=== WHAT YOU WILL DO ===
Only the lines below starting at the one containing "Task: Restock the" and ending at the one containing "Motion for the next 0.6" belong in the answer, each copied exactly.

** INFORMATION follows **

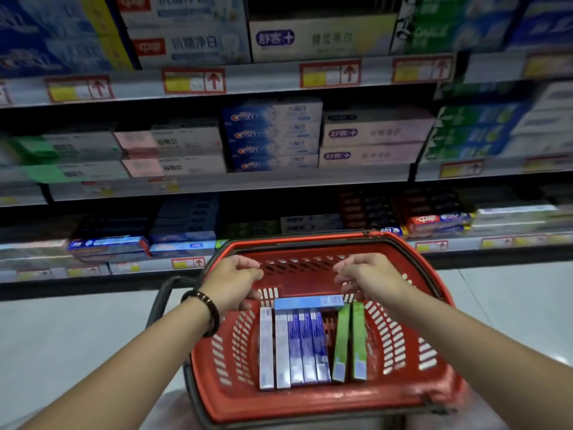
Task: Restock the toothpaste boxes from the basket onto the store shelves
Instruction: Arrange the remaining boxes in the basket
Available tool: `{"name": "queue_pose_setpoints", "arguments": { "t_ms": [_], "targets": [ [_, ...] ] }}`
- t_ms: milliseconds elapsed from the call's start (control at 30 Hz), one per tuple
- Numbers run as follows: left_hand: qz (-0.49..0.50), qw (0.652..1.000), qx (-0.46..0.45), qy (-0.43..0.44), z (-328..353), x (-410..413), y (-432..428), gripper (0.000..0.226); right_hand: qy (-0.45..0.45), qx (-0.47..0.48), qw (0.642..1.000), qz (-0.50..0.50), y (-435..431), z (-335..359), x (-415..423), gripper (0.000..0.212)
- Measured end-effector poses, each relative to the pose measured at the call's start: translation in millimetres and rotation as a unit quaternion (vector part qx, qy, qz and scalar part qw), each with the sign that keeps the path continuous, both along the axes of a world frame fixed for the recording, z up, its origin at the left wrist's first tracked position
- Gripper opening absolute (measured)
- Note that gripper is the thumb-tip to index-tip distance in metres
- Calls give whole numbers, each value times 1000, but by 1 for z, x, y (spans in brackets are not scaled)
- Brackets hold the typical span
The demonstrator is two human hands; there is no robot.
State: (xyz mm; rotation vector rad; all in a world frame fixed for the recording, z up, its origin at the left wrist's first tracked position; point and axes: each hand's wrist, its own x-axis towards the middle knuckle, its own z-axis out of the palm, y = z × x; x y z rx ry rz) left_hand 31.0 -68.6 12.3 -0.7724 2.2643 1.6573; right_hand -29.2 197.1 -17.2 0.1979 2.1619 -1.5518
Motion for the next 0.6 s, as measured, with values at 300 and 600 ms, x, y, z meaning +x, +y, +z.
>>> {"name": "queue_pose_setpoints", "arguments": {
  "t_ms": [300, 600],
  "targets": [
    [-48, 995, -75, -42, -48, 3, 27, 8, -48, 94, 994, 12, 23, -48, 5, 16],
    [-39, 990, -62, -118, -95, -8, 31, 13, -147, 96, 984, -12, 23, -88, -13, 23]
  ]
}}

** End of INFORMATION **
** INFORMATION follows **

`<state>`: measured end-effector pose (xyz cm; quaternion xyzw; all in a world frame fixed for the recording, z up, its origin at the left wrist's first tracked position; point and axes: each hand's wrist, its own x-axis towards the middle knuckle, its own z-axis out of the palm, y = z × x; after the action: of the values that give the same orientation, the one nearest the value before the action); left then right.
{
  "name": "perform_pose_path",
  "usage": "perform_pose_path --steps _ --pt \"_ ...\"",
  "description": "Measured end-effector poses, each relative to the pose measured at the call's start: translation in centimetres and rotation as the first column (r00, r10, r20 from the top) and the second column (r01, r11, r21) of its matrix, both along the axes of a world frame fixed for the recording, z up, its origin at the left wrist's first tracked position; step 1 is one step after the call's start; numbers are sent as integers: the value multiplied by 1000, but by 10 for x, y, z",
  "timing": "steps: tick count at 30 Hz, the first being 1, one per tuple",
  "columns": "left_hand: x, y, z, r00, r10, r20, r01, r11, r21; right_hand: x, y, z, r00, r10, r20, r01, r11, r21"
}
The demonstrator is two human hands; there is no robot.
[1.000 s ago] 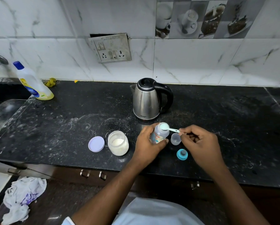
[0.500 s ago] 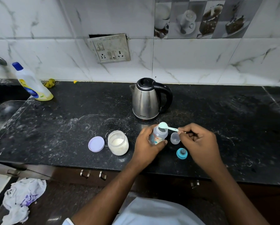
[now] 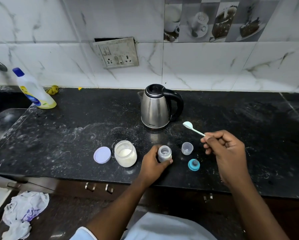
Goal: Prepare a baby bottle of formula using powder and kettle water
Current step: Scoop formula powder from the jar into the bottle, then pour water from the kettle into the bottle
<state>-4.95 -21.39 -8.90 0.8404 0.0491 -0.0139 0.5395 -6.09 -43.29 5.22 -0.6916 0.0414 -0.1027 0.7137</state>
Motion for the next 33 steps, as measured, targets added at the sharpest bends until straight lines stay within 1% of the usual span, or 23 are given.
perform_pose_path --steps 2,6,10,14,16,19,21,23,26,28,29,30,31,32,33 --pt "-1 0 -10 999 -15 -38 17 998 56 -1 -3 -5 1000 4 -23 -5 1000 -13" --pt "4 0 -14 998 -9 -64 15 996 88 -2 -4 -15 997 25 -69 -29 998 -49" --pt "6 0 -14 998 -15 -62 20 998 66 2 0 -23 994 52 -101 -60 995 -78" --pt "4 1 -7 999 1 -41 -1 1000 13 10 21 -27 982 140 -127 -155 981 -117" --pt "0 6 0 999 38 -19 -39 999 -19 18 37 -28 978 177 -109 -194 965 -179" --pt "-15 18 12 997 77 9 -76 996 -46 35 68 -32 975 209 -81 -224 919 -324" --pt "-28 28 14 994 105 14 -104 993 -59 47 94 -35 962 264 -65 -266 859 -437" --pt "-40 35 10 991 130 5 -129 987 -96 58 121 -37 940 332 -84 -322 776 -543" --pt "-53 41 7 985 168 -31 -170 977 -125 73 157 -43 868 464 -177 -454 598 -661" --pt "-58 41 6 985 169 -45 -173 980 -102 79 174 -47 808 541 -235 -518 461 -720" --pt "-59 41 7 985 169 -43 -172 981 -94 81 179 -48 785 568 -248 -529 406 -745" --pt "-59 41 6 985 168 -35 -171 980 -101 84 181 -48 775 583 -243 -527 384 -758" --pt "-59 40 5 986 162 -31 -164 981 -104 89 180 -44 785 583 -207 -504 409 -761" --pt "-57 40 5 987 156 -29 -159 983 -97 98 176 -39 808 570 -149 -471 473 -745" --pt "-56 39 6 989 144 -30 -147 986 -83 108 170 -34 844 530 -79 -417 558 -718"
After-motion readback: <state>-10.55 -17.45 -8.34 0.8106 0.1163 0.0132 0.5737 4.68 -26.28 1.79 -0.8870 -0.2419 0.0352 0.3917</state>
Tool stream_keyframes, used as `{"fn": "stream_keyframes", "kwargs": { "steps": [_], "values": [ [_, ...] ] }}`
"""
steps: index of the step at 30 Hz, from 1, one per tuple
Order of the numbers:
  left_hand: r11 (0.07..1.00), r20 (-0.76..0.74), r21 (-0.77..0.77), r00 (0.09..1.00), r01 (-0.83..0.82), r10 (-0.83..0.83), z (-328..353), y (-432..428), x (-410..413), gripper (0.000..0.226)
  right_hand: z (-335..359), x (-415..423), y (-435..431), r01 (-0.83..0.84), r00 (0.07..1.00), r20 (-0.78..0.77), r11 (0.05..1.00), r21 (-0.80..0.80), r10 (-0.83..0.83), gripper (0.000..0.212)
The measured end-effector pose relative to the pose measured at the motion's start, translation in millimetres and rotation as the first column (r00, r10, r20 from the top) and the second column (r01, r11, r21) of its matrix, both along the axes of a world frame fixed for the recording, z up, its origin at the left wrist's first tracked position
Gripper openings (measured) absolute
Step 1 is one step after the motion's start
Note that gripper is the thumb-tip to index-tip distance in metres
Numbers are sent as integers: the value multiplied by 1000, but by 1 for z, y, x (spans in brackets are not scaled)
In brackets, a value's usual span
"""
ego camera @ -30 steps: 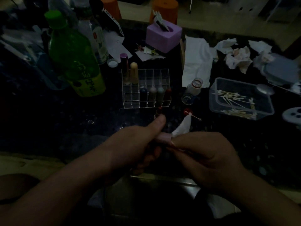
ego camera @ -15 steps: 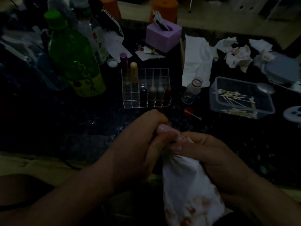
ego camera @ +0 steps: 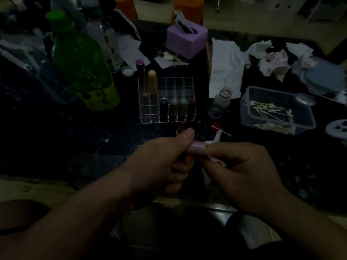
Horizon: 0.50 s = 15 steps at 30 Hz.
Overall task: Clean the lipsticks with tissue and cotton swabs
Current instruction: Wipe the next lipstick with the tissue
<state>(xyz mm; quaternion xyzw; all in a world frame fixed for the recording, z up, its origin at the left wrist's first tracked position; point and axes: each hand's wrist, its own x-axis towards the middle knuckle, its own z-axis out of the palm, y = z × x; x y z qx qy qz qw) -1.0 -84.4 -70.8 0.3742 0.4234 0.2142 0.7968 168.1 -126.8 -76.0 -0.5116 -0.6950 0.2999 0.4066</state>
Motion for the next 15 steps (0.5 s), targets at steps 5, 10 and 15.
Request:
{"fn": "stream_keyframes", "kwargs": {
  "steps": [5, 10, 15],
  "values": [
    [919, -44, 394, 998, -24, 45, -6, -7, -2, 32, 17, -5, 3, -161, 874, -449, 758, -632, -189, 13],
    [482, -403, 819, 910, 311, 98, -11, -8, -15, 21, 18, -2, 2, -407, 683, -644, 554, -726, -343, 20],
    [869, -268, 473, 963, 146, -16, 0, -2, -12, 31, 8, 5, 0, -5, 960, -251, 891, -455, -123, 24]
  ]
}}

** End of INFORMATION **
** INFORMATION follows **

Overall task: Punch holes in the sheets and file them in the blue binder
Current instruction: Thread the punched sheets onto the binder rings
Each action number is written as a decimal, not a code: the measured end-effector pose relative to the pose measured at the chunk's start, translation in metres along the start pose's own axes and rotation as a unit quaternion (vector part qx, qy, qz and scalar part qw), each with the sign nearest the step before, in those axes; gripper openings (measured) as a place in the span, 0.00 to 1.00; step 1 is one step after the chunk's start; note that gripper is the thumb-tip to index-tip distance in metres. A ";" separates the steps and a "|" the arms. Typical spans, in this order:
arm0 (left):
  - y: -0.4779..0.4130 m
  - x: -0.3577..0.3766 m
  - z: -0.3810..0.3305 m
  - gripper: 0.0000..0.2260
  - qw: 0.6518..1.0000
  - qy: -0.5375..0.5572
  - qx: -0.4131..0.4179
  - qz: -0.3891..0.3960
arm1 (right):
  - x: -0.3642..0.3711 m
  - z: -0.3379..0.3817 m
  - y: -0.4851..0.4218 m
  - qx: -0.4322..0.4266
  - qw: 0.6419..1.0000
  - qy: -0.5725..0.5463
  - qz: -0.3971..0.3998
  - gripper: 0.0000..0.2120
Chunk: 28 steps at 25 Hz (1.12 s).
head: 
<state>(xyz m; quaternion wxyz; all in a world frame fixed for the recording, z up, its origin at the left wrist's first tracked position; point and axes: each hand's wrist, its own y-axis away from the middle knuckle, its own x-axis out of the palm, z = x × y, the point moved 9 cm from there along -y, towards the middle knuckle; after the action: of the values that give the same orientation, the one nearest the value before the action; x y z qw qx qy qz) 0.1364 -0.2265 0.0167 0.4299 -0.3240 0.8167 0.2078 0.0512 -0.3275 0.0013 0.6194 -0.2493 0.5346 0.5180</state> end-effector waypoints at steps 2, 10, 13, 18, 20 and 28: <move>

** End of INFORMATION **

=== EXERCISE SOLUTION ===
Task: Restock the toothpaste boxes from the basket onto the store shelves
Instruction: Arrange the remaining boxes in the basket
Available tool: `{"name": "queue_pose_setpoints", "arguments": { "t_ms": [_], "targets": [ [_, ...] ] }}`
- t_ms: milliseconds elapsed from the call's start (control at 30 Hz), one per tuple
- Numbers run as follows: left_hand: qz (-0.49..0.50), qw (0.652..1.000), qx (-0.46..0.45), qy (-0.43..0.44), z (-328..353), x (-410..413), y (-432..428), gripper (0.000..0.226); right_hand: qy (-0.45..0.45), qx (-0.47..0.48), qw (0.642..1.000), qz (-0.50..0.50), y (-435..431), z (-335..359), x (-415..423), gripper (0.000..0.212)
- Measured end-effector poses, each relative to the pose measured at the call's start: translation in millimetres and rotation as a unit quaternion (vector part qx, qy, qz and scalar part qw), each with the sign that keeps the path continuous, both along the axes of a world frame fixed for the recording, z up, its origin at the left wrist's first tracked position
- Gripper opening absolute (measured)
- Note that gripper is the thumb-tip to index-tip distance in metres
- Calls give whole numbers, each value times 1000, but by 1 for z, x, y (spans in brackets are not scaled)
- Brackets hold the typical span
The demonstrator is two human hands; there is no robot.
State: (xyz mm; rotation vector rad; all in a world frame fixed for the recording, z up, its origin at the left wrist's first tracked position; point and axes: each hand's wrist, its own x-axis towards the middle knuckle, its own z-axis out of the palm, y = z × x; x y z rx ry rz) left_hand 31.0 -68.6 12.3 -0.7724 2.2643 1.6573; right_hand -29.2 197.1 -17.2 0.1979 2.1619 -1.5518
Motion for the next 0.6 s, as measured, with values at 300 and 600 ms, x, y, z meaning +x, +y, +z.

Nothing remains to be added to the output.